**About this task:** Below are some records; copy each line in them that contains "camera".
[[ Records provided, beginning ]]
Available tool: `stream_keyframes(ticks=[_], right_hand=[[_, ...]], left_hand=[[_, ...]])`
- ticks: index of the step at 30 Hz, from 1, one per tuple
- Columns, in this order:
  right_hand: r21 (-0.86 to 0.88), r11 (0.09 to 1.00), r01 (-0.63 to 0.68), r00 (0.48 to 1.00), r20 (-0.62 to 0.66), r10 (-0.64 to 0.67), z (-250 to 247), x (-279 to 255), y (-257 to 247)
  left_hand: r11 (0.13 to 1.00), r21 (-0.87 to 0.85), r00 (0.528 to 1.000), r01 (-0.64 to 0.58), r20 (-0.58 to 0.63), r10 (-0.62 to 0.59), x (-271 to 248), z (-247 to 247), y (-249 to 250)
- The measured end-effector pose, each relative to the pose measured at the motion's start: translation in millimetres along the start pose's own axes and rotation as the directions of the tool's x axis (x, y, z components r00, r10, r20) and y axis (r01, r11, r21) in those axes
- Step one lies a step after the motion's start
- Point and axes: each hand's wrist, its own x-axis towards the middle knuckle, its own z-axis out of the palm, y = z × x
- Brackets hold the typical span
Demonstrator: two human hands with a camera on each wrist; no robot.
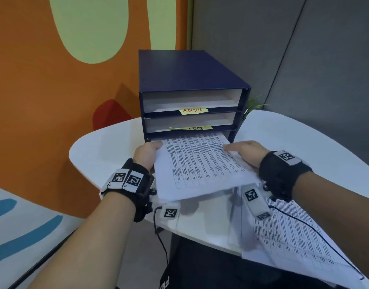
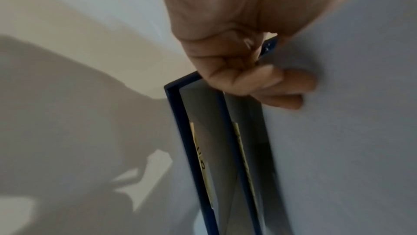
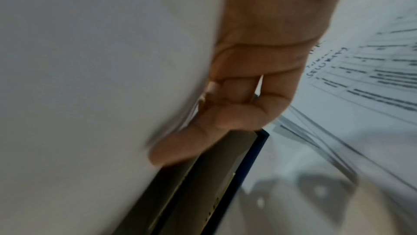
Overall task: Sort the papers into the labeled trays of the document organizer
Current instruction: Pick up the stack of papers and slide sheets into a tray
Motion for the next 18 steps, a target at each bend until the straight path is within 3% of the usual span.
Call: stream_keyframes(ticks=[2, 4, 6, 9, 10, 13, 16, 18], right_hand=[[0.024, 0.999, -0.033, 0.998, 0.052, 0.032, -4.6, -0.1, 5.8], [0.126, 0.991, -0.037, 0.999, 0.001, 0.037, -9.4, -0.8, 9.8], [0.239, 0.970, -0.038, 0.995, -0.076, 0.058, -8.1, 2.6, 9.8], [0.271, 0.962, -0.024, 0.991, -0.123, 0.059, -2.0, 9.7, 2.8], [0.277, 0.960, -0.039, 0.989, -0.126, 0.077, -0.5, 12.5, 0.8], [0.289, 0.949, -0.130, 0.984, -0.080, 0.159, -1.7, 16.0, 3.5], [0.230, 0.961, -0.156, 0.983, -0.059, 0.174, -6.7, 13.8, 14.4], [0.240, 0.960, -0.140, 0.984, -0.077, 0.163, -7.2, 15.2, 18.4]], left_hand=[[0.995, -0.094, 1.000, 0.024, 0.013, -0.023, 2.5, 3.0, 0.2], [0.983, -0.165, 0.994, 0.083, 0.089, -0.069, 1.2, 7.8, 0.0], [0.986, -0.119, 0.974, 0.120, 0.204, -0.094, -3.2, 10.9, -0.8], [0.994, 0.036, 0.943, 0.101, 0.315, -0.107, -8.5, 8.6, -2.3], [0.994, 0.066, 0.945, 0.090, 0.308, -0.106, -7.7, 7.7, -3.6], [0.994, 0.093, 0.988, 0.059, 0.138, -0.072, 2.6, 8.6, -6.5], [0.999, -0.009, 0.998, 0.052, 0.029, -0.052, 7.1, 15.7, -5.3], [0.993, -0.097, 0.997, 0.074, 0.023, -0.073, 5.7, 17.9, -4.0]])
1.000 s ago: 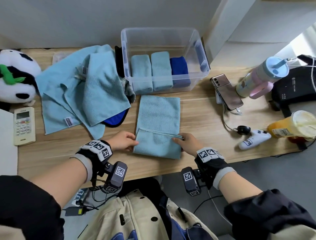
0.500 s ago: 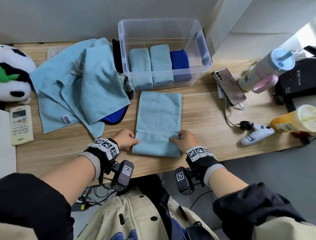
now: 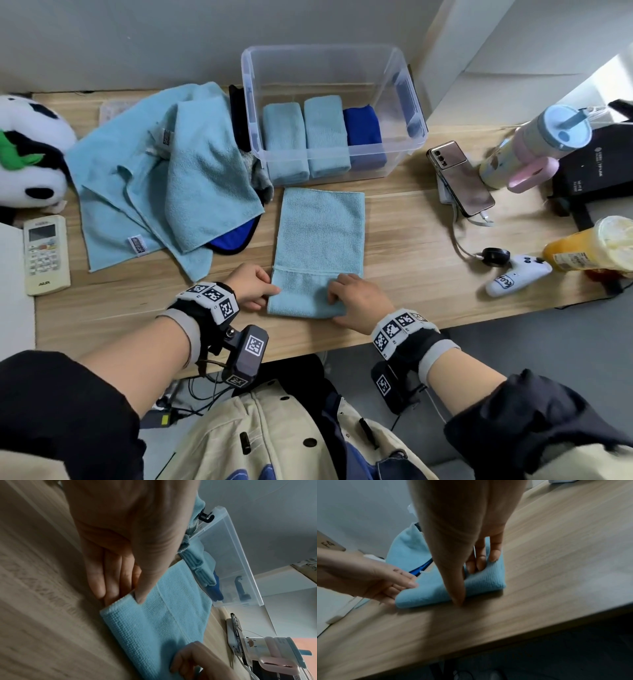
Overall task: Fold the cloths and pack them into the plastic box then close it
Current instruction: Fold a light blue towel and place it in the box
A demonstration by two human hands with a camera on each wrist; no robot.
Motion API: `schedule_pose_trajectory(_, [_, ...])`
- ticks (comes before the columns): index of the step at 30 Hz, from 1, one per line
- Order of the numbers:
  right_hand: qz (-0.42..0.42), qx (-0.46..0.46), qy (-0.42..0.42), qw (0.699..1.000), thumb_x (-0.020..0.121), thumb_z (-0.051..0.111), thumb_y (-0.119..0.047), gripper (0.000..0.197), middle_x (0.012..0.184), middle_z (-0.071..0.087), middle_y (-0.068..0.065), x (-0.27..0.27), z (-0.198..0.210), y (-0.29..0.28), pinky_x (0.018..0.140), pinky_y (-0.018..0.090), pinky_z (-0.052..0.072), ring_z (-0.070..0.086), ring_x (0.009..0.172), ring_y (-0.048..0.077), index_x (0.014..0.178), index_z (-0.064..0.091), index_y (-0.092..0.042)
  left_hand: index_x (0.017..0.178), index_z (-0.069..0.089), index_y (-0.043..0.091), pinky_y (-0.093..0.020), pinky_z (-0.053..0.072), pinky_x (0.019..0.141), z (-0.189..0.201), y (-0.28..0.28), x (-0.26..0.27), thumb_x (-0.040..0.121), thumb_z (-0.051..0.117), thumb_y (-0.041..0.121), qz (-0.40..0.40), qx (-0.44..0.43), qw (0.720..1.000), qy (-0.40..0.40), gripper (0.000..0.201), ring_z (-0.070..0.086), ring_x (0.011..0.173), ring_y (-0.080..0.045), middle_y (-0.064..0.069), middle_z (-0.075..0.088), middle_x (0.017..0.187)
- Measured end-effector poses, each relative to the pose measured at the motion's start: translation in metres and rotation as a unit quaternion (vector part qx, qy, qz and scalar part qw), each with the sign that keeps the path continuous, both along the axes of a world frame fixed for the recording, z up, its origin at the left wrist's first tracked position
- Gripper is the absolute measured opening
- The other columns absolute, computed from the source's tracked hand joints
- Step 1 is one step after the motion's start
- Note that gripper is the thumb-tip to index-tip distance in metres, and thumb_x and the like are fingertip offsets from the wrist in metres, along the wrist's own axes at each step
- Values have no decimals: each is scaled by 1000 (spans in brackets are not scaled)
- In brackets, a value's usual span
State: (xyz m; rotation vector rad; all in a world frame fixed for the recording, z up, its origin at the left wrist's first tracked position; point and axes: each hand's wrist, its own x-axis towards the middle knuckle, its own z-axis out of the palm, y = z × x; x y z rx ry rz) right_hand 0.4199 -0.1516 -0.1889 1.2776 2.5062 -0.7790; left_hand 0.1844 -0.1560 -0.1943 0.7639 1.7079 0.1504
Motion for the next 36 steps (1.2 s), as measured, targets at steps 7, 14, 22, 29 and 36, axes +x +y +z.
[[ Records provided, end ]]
**Response area:**
Demonstrator: two human hands with a camera on each wrist; no robot.
A demonstration by two human hands with a camera on each wrist; no robot.

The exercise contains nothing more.